▸ How to complete this task
Exclude images, then output the remaining data verbatim.

++++

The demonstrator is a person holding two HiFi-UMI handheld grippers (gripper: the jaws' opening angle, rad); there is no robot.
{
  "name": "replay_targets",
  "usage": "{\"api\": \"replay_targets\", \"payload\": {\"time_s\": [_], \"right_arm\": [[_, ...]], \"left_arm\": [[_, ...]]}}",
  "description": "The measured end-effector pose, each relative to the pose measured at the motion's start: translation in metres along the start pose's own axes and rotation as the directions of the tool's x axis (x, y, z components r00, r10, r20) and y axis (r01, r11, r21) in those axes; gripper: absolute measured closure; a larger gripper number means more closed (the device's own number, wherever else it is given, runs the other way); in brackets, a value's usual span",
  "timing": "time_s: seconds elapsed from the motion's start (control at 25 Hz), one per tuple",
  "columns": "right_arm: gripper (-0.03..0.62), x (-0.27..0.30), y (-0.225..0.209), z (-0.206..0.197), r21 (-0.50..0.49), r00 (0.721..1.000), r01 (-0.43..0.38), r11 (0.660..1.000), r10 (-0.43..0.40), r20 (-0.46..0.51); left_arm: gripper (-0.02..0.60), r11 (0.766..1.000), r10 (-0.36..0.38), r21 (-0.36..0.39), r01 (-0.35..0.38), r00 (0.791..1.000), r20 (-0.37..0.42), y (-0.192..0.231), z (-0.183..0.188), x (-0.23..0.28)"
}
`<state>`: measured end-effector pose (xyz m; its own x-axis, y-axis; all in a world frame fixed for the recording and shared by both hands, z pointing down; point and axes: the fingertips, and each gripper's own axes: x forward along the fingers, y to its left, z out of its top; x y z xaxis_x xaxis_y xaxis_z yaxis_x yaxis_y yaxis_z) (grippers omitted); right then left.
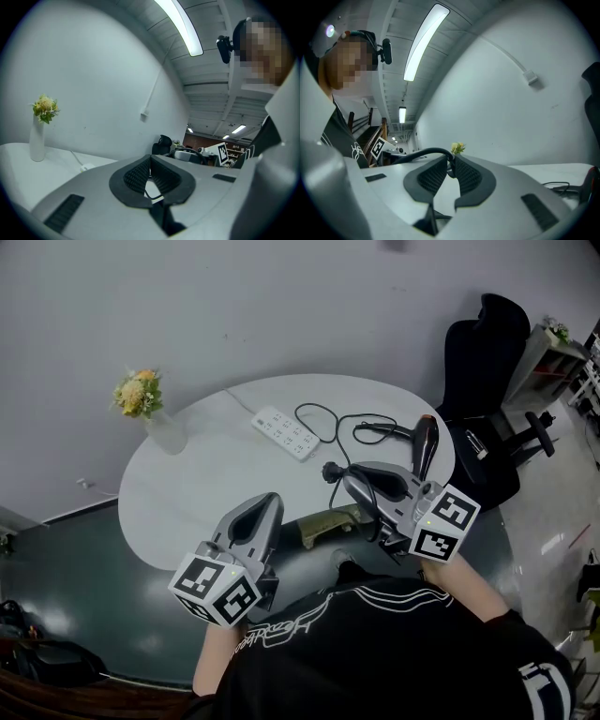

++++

▸ Answer section
The demonstrator is a person holding two HiFi-UMI handheld grippers (gripper: the jaws' opening angle, rad); there is no robot.
{
  "name": "replay_targets",
  "usage": "{\"api\": \"replay_targets\", \"payload\": {\"time_s\": [_], \"right_arm\": [[_, ...]], \"left_arm\": [[_, ...]]}}",
  "description": "The measured end-effector pose, each relative to the pose measured at the motion's start: translation in metres along the start pose's own axes and rotation as the directions of the tool's x axis (x, y, z components r00, r10, r20) and y axis (r01, r11, r21) in those axes; gripper: absolute measured closure; a larger gripper number means more closed (the device's own number, wherever else it is given, runs the other way); in brackets, a value's usual span",
  "timing": "time_s: seconds elapsed from the motion's start (control at 25 Hz), one per tuple",
  "columns": "right_arm: gripper (-0.03..0.62), x (-0.27..0.30), y (-0.225..0.209), z (-0.206..0.197), r21 (-0.50..0.49), r00 (0.721..1.000), r01 (-0.43..0.38), r11 (0.660..1.000), r10 (-0.43..0.40), r20 (-0.46..0.51); left_arm: gripper (-0.02..0.60), r11 (0.766..1.000), r10 (-0.36..0.38), r21 (-0.36..0.39), r01 (-0.35..0.38), r00 (0.791..1.000), r20 (-0.37..0.42), y (-0.192..0.231), z (-0.183..0.188), x (-0.23..0.28)"
}
`<state>`: measured end-effector pose (xyz m; its own x-axis, y-axis; all in a world frame fixed for the recording and shared by both hands, z pointing down; point and axes: the fingertips, and each gripper's own axes: x forward along the fingers, y to its left, z out of its top; x y z xaxis_x xaxis_y xaxis_z yaxis_x yaxis_y yaxis_z) (grippers omitted); right then left.

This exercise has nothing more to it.